# Is there a tendency toward compound past?



## Diaspora

Do you think there is a tendency toward discarding the simple past in Indo-European languages in favor of compound past? Why, is there some kind of a relationship?

Languages that have discarded the simple past in speech and or writing: 
French, Russian, Ukrainian, Polish, Czech, Slovak, Slovenian, Belarussian.

Languages that perserve distinction between simple past and compound past:
Spanish, Poruguese, English, Swedish, Danish, Norweigen, Greek, Albanian, Bulgarian, Macedonian.

Languages in transition (compound past dominates but simple past is still sometimes used):
German, Dutch, Italian, Serbocroatian, Romanian.


----------



## Amante_de_limbi

Are you referring to using "I have seen you" instead of "I saw you"?


----------



## Hulalessar

Diaspora said:


> Languages that have discarded the simple past in speech and or writing
> 
> French, Russian...


 
French has certainly discarded the _passé simple_ in speech. However, whilst Russian has only one verb form to express the past, it is surely a simple rather than a compound tense.


----------



## OBrasilo

- Hulalessar: Technically, it's a compound, it's just, that the auxiliary verb used for it, is _быть_, which means _to be_. It just so happens, that that particular verb is nearly always omitted in Russian. On the other hand, Polish indeed formed a new simple past by re-analizing the compound (reversed, at that) as a new verbal contruction, such as: _widział jestem_ -> _widziałem_.


----------



## Frank06

Hi,

Interesting question, but I want to start with a remark about *Dutch *.



Diaspora said:


> Do you think there is a tendency toward discarding the simple past in Indo-European languages in favor of compound past? [...]
> Languages in transition (compound past dominates but simple past is still sometimes used):
> ... Dutch ...


Still sometimes? Both the 'simple past' (OVT, ik speelde, ik sprak) and the 'compound past' (VTT, ik heb gespeeld, ik heb gesproken) have quite different functions. I fail to see how Dutch would be 'in transition'.

On the other hand, could it be that of any kind of auxiliaries, e.g. to express past and remote past (plusquamperfectum), future, modality, etc., could have come into play too? I mean, one periphrastic construction (e.g. to express the past) triggering other similar constructions (modal auxiliary + infinite verb)? Just wondering aloud.

Groetjes,

Frank


----------



## Diaspora

The Polish past is a compound past because of historical reasons, aorist and imperfect were dropped, the origin of the current Polish past is the reanalyzed Perfect which was compound, same as in Russian, even though it's now manifasted as simple.

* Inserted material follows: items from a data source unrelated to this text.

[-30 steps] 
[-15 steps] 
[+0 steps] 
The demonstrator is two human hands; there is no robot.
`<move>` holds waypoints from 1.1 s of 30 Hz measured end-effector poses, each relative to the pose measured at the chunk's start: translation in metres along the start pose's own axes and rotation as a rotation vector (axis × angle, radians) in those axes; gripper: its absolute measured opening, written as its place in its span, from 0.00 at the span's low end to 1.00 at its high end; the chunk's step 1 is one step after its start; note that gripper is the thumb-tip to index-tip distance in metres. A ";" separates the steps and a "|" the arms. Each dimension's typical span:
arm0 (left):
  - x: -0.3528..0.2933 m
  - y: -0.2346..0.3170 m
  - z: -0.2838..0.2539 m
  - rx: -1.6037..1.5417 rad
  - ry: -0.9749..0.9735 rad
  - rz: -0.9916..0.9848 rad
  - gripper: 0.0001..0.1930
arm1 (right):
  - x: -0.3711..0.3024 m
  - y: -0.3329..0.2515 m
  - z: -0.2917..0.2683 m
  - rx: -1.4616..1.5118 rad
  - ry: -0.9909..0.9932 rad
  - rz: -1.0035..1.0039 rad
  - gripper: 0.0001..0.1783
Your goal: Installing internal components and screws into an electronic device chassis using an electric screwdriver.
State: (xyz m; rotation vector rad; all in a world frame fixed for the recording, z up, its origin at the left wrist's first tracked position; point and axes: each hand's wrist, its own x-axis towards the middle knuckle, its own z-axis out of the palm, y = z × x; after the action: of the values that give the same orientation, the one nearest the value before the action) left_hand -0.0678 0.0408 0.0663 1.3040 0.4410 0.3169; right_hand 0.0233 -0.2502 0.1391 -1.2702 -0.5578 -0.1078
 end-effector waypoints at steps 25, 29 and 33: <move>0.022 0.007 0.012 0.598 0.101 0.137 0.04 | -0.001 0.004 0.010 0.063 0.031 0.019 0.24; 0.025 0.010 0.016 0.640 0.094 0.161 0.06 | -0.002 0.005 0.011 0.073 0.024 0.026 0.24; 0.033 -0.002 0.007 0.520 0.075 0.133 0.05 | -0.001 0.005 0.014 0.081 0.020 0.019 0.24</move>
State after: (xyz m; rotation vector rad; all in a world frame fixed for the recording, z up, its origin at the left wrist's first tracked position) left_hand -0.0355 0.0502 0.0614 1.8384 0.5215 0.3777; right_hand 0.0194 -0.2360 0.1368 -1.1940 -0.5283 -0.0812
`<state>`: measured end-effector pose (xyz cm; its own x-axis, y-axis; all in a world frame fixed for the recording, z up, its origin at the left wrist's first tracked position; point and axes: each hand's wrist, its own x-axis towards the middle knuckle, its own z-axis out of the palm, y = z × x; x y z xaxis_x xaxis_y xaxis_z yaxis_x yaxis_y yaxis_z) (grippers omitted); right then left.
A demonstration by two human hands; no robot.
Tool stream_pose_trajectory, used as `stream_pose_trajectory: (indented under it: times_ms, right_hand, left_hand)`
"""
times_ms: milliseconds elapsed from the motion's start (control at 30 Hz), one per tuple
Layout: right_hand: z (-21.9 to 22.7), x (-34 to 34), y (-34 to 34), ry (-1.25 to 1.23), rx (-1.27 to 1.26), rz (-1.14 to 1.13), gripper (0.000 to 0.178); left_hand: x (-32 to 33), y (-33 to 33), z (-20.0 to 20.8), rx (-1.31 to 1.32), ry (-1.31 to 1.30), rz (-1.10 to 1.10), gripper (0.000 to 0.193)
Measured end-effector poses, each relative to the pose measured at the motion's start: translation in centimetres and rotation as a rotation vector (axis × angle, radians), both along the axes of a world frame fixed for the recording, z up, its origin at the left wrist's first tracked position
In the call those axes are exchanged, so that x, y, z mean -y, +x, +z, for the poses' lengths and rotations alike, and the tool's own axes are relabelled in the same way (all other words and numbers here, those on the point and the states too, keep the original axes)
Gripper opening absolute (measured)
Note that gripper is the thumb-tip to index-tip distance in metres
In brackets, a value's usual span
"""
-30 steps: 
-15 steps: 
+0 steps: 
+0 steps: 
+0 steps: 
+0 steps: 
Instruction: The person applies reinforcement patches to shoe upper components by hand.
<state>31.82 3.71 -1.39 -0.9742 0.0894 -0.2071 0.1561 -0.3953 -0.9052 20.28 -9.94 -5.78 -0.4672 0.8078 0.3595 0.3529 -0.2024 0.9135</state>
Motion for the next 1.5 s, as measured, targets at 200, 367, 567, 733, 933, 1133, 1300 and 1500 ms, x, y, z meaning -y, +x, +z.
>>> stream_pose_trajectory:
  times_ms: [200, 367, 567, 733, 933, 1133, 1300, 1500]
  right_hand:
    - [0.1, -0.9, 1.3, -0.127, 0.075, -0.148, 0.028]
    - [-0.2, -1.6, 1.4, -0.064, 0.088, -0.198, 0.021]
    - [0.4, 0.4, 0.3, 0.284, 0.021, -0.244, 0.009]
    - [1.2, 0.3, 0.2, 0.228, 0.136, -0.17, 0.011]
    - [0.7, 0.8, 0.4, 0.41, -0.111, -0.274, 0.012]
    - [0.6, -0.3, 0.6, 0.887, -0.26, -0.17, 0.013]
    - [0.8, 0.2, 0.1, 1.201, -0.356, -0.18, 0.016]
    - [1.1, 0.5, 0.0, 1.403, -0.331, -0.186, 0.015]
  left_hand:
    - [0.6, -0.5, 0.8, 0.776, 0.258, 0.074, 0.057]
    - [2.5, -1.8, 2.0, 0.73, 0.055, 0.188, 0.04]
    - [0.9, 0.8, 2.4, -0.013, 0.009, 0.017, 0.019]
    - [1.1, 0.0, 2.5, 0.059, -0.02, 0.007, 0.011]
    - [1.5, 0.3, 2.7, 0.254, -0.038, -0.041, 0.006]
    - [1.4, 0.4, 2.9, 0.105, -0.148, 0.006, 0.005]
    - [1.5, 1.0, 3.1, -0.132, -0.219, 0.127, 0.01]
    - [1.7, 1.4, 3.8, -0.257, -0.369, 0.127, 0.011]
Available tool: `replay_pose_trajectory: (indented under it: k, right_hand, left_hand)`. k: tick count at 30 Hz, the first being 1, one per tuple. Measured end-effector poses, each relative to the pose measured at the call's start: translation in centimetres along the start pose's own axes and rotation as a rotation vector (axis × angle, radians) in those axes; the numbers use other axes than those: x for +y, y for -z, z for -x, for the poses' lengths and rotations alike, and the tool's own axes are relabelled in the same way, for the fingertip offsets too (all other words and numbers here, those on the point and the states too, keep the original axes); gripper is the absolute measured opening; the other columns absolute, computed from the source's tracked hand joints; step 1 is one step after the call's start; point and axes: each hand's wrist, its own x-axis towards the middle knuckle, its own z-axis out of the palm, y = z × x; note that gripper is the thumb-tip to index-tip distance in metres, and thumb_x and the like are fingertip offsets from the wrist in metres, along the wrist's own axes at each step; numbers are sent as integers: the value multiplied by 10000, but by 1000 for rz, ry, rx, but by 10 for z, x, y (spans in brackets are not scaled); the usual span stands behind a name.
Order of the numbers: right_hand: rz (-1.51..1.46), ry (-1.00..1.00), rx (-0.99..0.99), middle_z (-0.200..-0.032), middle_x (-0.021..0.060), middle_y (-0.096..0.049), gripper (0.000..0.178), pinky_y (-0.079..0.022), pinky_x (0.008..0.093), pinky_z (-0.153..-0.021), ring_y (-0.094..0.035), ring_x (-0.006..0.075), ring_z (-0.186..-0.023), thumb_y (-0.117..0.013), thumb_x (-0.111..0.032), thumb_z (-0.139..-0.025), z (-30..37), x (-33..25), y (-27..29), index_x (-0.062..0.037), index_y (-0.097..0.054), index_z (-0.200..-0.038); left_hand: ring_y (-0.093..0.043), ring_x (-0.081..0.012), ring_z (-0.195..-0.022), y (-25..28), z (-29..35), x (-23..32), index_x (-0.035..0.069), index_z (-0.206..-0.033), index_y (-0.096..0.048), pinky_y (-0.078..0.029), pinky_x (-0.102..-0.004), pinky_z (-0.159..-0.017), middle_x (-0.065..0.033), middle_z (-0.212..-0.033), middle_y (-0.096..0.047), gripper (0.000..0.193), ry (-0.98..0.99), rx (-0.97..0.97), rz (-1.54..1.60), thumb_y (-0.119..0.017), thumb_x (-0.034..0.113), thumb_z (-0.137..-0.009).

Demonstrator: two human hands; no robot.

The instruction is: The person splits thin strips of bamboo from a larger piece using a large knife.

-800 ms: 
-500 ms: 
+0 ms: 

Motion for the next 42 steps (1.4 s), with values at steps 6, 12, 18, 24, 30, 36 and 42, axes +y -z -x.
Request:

Passe Simple (Franch), Passato Remoto (Italian), Aorist/Imperfect (Serbocroatian), Prateritum (German) are all becoming rarer. I don't know what's more common in Dutch.

http://books.google.com/books?id=B0...yj6dUF&sa=X&oi=book_result&ct=result&resnum=2


----------



## sokol

It is true that many Indoeuropean languages abandoned simple past and use constructions with auxiliaries.

This is the case in many German dialects too: Bavarian/Austrian and Alemannian/Swabian completely have abandoned simple past, and in German standard language simple and compound past do not really differ in meaning anymore (there are plenty of threads about this topic in German forum ).

Also I think to remember that in Northern Italy there is a similar tendency, and then of course Slovenian has abandoned aorist and imperfect (except for Resia dialect) while both still are used in Croatian/Serbian but not by all speakers, and not consistently (again, plenty of threads about this in Other Slavic Languages forum. )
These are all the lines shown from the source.